# Constiution ???



## zogman (Mar 20, 2002)

I caught the tail end of one of the talking heads the other night and heard at a blip about getting the Constiution rewritten before the year 2020. Sounds pretty scary to me. Anyone heard any more??????


----------



## Gohon (Feb 14, 2005)

Haven't heard anything as of late but the last attempt I'm aware of was in 1995 under the ruse of a conference of states which in turn would vote on a constitution conference. Once that happens the entire constitution would be rewritten. Keep your eye open for anyone calling for a conference of states because it is a con game. Here is some pretty good reading on the subject.

http://www.sweetliberty.org/concon.htm


----------



## Militant_Tiger (Feb 23, 2004)

Hell congress won't even follow the one we've got what good is a new one?


----------



## BigDaddy (Mar 4, 2002)

If I am not mistaken, the Constitution has been changed 27 times. They are called amendments. Therefore, those folks who challenge that the Constitution should never be changed are wrong. Without these changes, Blacks would still be treated as 3/5 as a person, women would not be allowed to vote, and presidents would be able to serve more than two terms.

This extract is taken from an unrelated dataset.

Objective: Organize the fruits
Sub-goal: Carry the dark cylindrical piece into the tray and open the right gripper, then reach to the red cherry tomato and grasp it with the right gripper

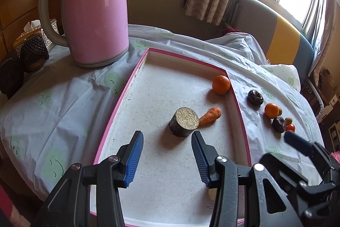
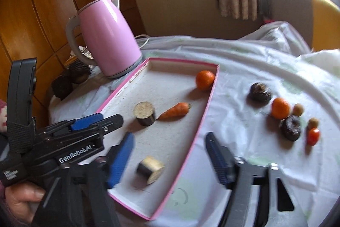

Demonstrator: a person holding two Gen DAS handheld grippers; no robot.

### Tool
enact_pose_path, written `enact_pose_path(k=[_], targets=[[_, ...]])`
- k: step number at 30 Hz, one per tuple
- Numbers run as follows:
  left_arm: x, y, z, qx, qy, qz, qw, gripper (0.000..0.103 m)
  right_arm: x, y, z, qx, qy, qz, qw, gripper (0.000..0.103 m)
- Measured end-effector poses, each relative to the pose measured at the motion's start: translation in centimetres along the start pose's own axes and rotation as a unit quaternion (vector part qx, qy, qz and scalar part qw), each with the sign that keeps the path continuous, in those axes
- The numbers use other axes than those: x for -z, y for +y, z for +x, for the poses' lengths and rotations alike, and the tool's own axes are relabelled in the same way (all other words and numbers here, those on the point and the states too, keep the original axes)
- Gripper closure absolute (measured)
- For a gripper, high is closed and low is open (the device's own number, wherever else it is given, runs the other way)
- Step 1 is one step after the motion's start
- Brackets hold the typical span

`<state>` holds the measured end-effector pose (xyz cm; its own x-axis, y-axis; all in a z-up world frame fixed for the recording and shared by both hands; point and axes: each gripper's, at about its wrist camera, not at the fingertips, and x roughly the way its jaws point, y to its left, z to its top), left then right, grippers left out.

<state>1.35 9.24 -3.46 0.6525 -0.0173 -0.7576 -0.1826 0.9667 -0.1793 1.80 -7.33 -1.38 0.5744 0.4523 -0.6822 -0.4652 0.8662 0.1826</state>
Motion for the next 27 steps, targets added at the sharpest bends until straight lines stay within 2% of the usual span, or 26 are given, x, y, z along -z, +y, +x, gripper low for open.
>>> enact_pose_path(k=[3, 6, 11, 13, 15, 18, 20, 21, 24, 27], targets=[[0.1, -0.4, -0.1, 0.003, 0.001, 0.003, 1.0, 0.055, 0.2, -0.6, -1.2, 0.041, -0.03, -0.011, 0.999, 0.001], [0.2, -0.9, -0.2, 0.006, 0.002, 0.011, 0.9999, 0.055, 0.3, -1.6, -2.1, 0.078, -0.046, -0.015, 0.996, 0.0], [0.3, -1.8, -0.5, 0.008, -0.002, 0.026, 0.9996, 0.055, 0.6, -3.5, -2.7, 0.129, -0.042, -0.006, 0.991, 0.0], [0.3, -2.2, -0.6, 0.011, -0.005, 0.033, 0.9994, 0.055, 0.9, -4.4, -3.2, 0.123, -0.047, -0.002, 0.991, 0.0], [0.4, -2.6, -0.8, 0.014, -0.008, 0.04, 0.9991, 0.055, 1.2, -5.9, -3.8, 0.11, -0.046, 0.03, 0.992, 0.0], [0.4, -3.3, -1.1, 0.02, -0.012, 0.051, 0.9984, 0.055, 1.7, -8.2, -3.8, 0.133, -0.03, 0.069, 0.988, 0.0], [0.4, -3.6, -1.2, 0.025, -0.013, 0.058, 0.9979, 0.055, 2.3, -10.1, -3.8, 0.132, -0.018, 0.098, 0.986, 0.002], [0.5, -3.8, -1.2, 0.027, -0.013, 0.061, 0.9977, 0.055, 2.6, -11.0, -3.9, 0.135, -0.01, 0.114, 0.984, 0.008], [0.5, -4.4, -1.2, 0.034, -0.013, 0.069, 0.9969, 0.055, 4.0, -13.7, -3.9, 0.147, 0.013, 0.157, 0.976, 0.013], [0.7, -5.1, -1.1, 0.038, -0.011, 0.076, 0.9963, 0.055, 5.3, -16.1, -4.2, 0.146, 0.022, 0.204, 0.968, 0.014]])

Congress has the right to change the Constitution as they see fit. That's why we have a representative government, and that's why we need to be very careful who we elect to serve us.


----------



## Gohon (Feb 14, 2005)

BigDaddy it isn't a question about amendments to the Constitution which the Constitution itself allows but a rewritten constitution period. The rights, amendments you mentioned would be thrown out as would the entire Constitution and it would be rewritten from the ground up. Believe it or not that is actually possible if a minimum of 34 governors were to gather in a conference of the states, vote and approve to rewrite the Constitution. As scary as that sounds this has been attempted in the past.


----------



## BigDaddy (Mar 4, 2002)

Gohon:

It is the right of any citizenry to change or discuss change in their government system. I'm not saying that I want to change the Constitution, but what if enough people did? Would you support the change if a majority of the citizenry wanted it?

Now, I don't think that enough people are dissatisified with our Constitution to change it. However, I fully support the rights of people to discuss changing it if changes are needed.


----------



## Gohon (Feb 14, 2005)

> It is the right of any citizenry to change or discuss change in their government system. I'm not saying that I want to change the Constitution, but what if enough people did? Would you support the change if a majority of the citizenry wanted it?

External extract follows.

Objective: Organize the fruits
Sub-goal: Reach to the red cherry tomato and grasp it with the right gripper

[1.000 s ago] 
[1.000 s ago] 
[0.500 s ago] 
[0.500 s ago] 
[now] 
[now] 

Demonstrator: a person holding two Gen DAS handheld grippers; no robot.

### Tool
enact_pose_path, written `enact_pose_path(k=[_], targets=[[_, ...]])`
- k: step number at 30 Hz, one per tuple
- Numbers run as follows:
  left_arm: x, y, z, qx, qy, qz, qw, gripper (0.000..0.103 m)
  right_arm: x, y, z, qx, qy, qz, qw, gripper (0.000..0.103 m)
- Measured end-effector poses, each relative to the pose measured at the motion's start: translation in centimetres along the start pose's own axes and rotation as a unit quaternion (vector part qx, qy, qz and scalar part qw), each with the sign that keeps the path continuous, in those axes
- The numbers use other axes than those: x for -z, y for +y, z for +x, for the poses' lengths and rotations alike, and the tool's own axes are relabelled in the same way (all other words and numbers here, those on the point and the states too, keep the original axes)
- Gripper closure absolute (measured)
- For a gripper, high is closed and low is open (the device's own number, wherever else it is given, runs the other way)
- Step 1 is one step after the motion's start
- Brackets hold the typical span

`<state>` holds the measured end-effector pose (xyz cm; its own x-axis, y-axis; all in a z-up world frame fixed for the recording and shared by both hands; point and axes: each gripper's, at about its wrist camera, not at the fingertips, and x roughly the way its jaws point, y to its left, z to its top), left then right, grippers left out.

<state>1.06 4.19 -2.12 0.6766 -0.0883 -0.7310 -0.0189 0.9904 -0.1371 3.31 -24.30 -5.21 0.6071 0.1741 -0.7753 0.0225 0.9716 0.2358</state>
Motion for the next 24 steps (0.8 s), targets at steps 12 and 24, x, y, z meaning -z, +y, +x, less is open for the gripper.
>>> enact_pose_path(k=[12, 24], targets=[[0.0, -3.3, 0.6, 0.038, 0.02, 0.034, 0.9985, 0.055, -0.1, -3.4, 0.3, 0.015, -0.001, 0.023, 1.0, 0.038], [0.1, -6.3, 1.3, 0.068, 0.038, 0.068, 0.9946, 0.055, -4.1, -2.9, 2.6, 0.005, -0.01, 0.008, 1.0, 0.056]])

Let me try this again .................... I have no problems with changes to the constitution. That is the amendment process. The question (topic) is not about making changes (amendments) but about *rewriting* the constitution. Changes (amendments) to the constitution I support. Rewriting the constitution, absolutely not.


----------



## BigDaddy (Mar 4, 2002)

Gohon:

Let me say this again... I understand that you don't want to change the Constitution. I don't either. However, it is the right of any citizenry to change their government.

Simply put, if a majority of the people wanted to go to a unicameral legislature, shouldn't we be able to change the Constitution to make that happen? If a majority of the people wanted to shift power from one branch of the government to another, shouldn't we be able to change the Constitution to make that happen?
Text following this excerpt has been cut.